Flux Flying Flower Show photo shoot by Ari Versluis (Exactitudes):
Thursday September 9th, opening
Saturday September 11th, 14:00 - 17:00 and 19:00 - 21:00
Sunday September 12th, 14:00 - 17:00 and 19:00 - 21:00
For the first edition of Flux/S, the artist Frank Bruggeman and landscape architect Ernst van der Hoeven designed Dahlia Drive, a meandering landscape of continuously flowering dahlias along one of the avenues surrounding the Natlab. Using various varieties of this outstanding example of a working-man's flower, a small, colourful oasis sprang up between the diggers, excavations and piles of sand. This gave temporary shape to the universal human craving for nature in the midst of urban architecture. And also perhaps to our yearning for human dimensions.

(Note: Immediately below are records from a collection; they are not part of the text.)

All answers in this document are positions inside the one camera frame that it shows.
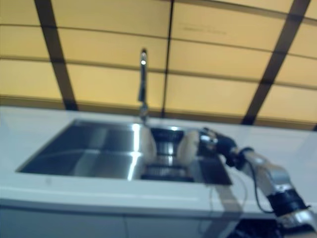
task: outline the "white countertop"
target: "white countertop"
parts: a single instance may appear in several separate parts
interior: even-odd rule
[[[260,213],[251,179],[226,167],[233,185],[226,187],[183,182],[126,181],[21,174],[15,170],[74,119],[137,122],[138,118],[86,112],[0,107],[0,198],[26,202]],[[151,125],[207,126],[231,136],[240,147],[251,146],[282,165],[307,204],[317,211],[317,132],[257,126],[150,119]],[[260,196],[264,208],[269,208]]]

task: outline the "robotic arm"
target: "robotic arm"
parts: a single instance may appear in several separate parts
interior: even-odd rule
[[[272,212],[284,230],[308,227],[317,233],[317,221],[313,212],[296,192],[289,174],[283,167],[272,164],[250,147],[239,149],[233,139],[208,128],[199,132],[199,140],[196,142],[198,142],[197,155],[206,155],[208,151],[215,151],[226,158],[228,166],[235,167],[251,177],[255,182],[259,208],[268,212],[259,204],[257,187],[269,200]]]

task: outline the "wall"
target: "wall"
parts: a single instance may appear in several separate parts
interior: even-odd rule
[[[308,2],[0,0],[0,103],[317,130]]]

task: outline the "faucet spout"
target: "faucet spout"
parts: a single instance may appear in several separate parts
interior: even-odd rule
[[[140,71],[141,71],[141,84],[139,90],[139,102],[142,102],[140,107],[140,118],[143,124],[146,123],[149,108],[147,104],[147,51],[142,49],[141,58],[140,58]]]

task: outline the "cable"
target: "cable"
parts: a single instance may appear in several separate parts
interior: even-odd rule
[[[260,209],[262,212],[264,212],[264,213],[274,213],[274,211],[267,211],[267,210],[265,210],[265,209],[260,205],[259,196],[258,196],[258,185],[257,185],[256,173],[255,173],[254,168],[253,168],[252,164],[250,163],[250,161],[246,160],[246,162],[249,164],[250,169],[251,169],[252,178],[253,178],[253,181],[254,181],[254,192],[255,192],[255,197],[256,197],[256,201],[257,201],[257,205],[258,205],[259,209]]]

This year they have joined forces with the artist Eric Roelen to allow us a provocative preview of the perception and annexation of nature by those who, over the next few years, will create their habitat at Strijp S. Using a space-filling installation, they will confront the power and beauty of nature with the way in which man appropriates it time after time. There is more to this than just the issue of the boundary between the individual and a sense of community. Flux Flying Flower Show adds a certain sharpness, particularly to the discord between our admiration and cherishing of nature on the one hand, and the ultimate cultivation of it on the other. With reference to such public events as the English Chelsea Flower Show and the Dutch flower parades, the makers - albeit not outside but inside the walls of Flux/S - hone in on the area of tension between tradition, organic growth and populist sensationalism, with a sharp sense of surrealism. The artists appear to be arguing that where man becomes overly present, sublimation will eventually turn against itself.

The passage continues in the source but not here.